Gains in tech firm ABB India may sustain

ABB India’s March quarter results (Q1CY24) were led by strong margin performance.

Abb

Photograph: Courtesy, ABB

Revenue was, however, largely in line with estimates at Rs 3,080 crore (up 28 per cent Y-o-Y and up 12 per cent Q-o-Q).

The growth was across electrification (30 per cent Y-o-Y), process automation (73 per cent Y-o-Y) and robotics & motion (8 per cent Y-o-Y).

The gross margin at 40.2 per cent saw a healthy 390 basis points Y-o-Y (270 basis points Q-o-Q) expansion, led by better product mix, improved pricing power, higher share of services and exports, more localisation, and cost control.

Employee costs moved up due to salary revisions and headcount increase.

Other expenses as a percentage of sales were lower due to better operating leverage and a one-time tax refund.

Overall share of services rose to 16 per cent from 13 per cent in Q1CY23.

The operating profit margin was at record levels of 18.3 per cent (650 basis points higher Y-o-Y and 320 basis points Q-o-Q).

The large cash balance (Rs 5,040 crore) yielded 21 per cent growth Y-o-Y in other income.

This led to net profit growth of 87 per cent Y-o-Y at Rs 460 crore.

Order inflow was at Rs 3,610 crore (15 per cent Y-o-Y), while the order book stood at Rs 8,930 crore (25 per cent Y-o-Y).

While electrification and process automation saw strong order inflow, inflows declined Y-o-Y in motion and robotics.

Segment level margins improved across its businesses.

The margin outperformance is driven by operating leverage on higher volumes, good execution of cost cutting initiatives, price hikes to pass on inflation and cost increase, higher shares of service and export revenues, stable currency, and commodity price levels.

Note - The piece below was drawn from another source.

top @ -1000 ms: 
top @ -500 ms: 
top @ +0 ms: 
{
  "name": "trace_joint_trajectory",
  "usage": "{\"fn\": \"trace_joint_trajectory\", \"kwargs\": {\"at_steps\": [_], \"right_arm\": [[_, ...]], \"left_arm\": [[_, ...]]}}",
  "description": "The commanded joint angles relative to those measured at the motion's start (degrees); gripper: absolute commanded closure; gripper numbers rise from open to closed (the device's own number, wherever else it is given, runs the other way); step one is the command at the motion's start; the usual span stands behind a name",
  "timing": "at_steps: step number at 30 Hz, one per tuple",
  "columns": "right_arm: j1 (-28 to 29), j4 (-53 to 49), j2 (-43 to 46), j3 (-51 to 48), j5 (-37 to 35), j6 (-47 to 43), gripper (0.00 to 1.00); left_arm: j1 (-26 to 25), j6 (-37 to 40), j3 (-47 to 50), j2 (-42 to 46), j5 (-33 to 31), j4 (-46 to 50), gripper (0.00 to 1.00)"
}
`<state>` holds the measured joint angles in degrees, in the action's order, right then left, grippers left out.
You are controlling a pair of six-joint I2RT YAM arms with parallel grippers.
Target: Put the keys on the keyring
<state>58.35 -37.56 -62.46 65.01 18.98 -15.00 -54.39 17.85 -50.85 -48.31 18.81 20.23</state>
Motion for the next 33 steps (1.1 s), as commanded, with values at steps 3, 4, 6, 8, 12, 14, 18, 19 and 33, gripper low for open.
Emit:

ABB India’s order inflow and revenues grew by 15 per cent and 28 per cent Y-o-Y, respectively, beating the global parent growth rates.

Orders were driven by continued demand growth in India, coupled with demand from group companies outside India as well as third-party customers outside India.

ABB is well positioned to benefit from private capex growth, industrial automation, PLI-led capex, global offshoring, improved energy demand, and technological advancements across user industries.

ABB India’s segmental margins have also surpassed the parent.

Management anticipates that increased demand for technologically superior solutions, coupled with the government’s focus on themes such as energy efficiency, decarbonisation, and digitalisation, will continue to significantly drive order momentum.

The growth areas could be the automotive sector, electronics, data centres, smart power and better penetration of Tier-II and Tier-III markets.

There’s room for further margin improvement as ABB is now one of the top five/ six players in segments, like electrification, automation, and data centres.

The improved product mix, higher services share, better operating leverage (despite nearly 8 per cent of sales going to the parent as royalty), IT fee, and group management fee.

The pass on of lower raw material prices and improved products will still be good for margins.

Revenue growth could be between 25 and 30 per cent in CY24 and CY25 with operating profit margins being maintained at above 17 per cent.

This would mean net profit growth at over 30 per cent in these two years.

The stock has zoomed by over 11 per cent since the results.

It is expensive for an engineering concern but ABB has historically been expensive due to its MNC parentage.

Analysts remain positive on the stock.